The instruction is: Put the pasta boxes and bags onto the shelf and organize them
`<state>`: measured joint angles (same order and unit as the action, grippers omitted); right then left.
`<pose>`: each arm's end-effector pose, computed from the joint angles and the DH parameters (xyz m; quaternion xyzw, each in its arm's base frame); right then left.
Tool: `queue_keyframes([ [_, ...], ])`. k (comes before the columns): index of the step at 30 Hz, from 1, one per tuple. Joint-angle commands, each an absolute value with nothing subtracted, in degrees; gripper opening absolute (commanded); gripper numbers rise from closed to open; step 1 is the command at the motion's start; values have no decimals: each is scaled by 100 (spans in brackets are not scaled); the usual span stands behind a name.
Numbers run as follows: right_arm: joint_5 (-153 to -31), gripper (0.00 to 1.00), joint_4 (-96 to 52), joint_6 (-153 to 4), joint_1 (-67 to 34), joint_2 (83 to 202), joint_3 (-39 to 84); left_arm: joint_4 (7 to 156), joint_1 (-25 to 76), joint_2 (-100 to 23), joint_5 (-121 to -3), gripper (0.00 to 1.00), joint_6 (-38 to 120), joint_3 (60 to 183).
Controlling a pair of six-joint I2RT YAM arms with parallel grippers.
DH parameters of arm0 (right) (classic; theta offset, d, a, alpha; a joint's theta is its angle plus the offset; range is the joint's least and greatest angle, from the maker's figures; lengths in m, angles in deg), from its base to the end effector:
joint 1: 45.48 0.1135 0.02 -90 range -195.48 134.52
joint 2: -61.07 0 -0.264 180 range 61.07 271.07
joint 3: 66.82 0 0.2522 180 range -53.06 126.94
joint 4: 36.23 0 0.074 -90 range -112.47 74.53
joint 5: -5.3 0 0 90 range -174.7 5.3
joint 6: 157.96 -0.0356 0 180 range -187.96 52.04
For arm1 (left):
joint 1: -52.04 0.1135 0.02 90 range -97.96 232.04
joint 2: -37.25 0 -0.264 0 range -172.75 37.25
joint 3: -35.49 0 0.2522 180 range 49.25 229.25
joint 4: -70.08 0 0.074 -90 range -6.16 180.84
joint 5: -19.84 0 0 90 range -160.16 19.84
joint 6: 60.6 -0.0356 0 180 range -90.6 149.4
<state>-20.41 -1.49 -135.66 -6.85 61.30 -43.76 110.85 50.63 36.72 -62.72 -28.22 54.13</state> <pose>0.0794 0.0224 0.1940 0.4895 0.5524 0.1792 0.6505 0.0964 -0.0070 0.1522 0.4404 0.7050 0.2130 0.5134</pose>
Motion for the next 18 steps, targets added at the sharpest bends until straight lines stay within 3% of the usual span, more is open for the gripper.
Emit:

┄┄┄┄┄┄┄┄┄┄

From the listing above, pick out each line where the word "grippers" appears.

`<state>`: measured joint angles (same order and unit as the action, grippers omitted); right then left.
Controlling a pair of six-joint I2RT YAM arms with parallel grippers.

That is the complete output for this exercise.